I likely had a dislocated coccyx that was caused by the accident. Easy to miss on a quick look or a quick examination since most people my age have their coccyx bones fused, but mine articulate ever so slightly, enough to get dislocated and made way worse by the extensive sitting I did in my work. The adjustments have done great things for my back. Once that area of the back was not as painful as it was, I was able to lower my drug intake to just occasional flare ups and have been able to sit for longer and longer periods of time pain free.

Arriving at this 'diagnosis' was a process. It involved both me and the medical professional, and it required time. A lot of time in discussion, and investigation. And here we come to why health care is so expensive.

All the tests, X-rays, MRIs, doctor visits, physical therapy, drugs, lost productivity and frankly despair I went through stem from a desire to save money in medical costs. All of this is to save the cost of spending time with the doctor, the teasing out, the figuring out the problem and how to best treat it.

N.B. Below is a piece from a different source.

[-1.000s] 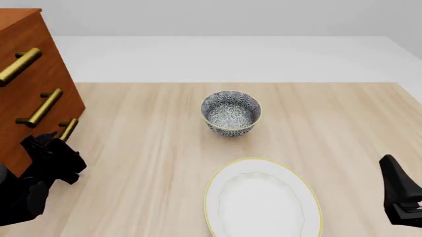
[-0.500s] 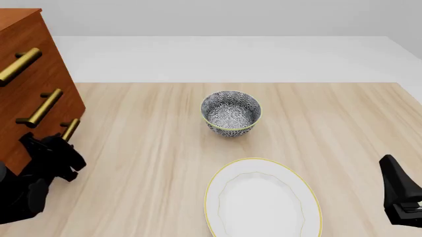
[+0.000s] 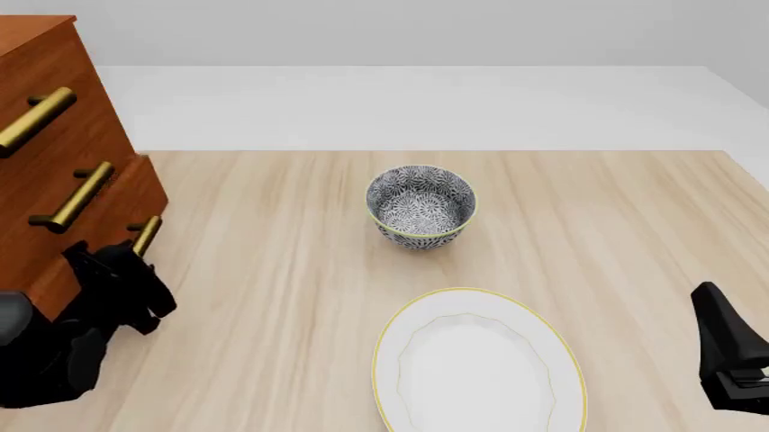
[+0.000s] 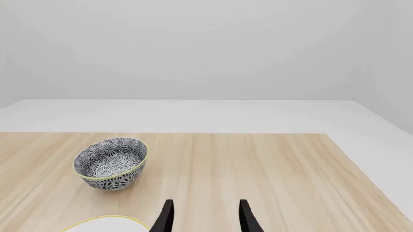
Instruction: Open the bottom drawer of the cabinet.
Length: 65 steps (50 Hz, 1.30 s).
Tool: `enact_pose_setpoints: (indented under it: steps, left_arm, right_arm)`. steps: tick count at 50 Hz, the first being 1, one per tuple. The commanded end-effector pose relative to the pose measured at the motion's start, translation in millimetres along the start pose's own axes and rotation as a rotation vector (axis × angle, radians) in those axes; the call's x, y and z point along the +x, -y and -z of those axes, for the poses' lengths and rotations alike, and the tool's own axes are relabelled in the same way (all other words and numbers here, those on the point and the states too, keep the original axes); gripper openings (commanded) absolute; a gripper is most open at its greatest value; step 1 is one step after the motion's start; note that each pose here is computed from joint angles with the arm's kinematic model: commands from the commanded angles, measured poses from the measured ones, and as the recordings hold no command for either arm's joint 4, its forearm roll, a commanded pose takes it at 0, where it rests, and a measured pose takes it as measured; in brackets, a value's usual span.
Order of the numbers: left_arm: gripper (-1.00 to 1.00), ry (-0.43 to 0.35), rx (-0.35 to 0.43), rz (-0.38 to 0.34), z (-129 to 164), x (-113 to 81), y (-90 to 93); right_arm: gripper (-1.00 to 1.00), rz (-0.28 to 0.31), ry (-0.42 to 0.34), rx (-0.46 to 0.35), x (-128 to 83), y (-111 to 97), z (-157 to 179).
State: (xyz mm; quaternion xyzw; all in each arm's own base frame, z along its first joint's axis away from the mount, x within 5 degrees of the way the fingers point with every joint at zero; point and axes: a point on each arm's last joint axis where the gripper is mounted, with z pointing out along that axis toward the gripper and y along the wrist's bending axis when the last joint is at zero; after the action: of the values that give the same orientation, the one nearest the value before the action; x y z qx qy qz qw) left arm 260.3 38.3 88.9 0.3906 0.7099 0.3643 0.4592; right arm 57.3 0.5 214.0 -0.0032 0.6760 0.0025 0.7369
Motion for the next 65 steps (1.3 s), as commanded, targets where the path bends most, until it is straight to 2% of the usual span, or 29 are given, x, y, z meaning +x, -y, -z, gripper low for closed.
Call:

This is the paradox of health care costs. To save money overall, they cost money -- by not valuing the most important part of the process: the patient-doctor time and interaction. While now many problems and diseases are quick to diagnose and treat; many are not. I always felt the pressure of time when talking to doctors. Quick! Tell me your problem so I can assign a diagnosis and send you home with a legal drug prescription. We now have the tyranny of the 15 minute doctor visit, and the terrible cost it incurs.

Contrast this with my chiropractor. Most visits are in-fact only 15 minutes since it's only maintenance (what in a doctor's office would be a follow-up appointment). But some are way longer, and that's were evaluation and teasing of the problem actually occurs, and where over a year of pain, pain killers and mental anguish can turn the tide toward healing and hope.

We have to cut "treating the disease/syndrome/problem/back/whatever" mentality and start treating the patient as a whole or holistically as they say. Otherwise health care will continue to be a pain in the butt.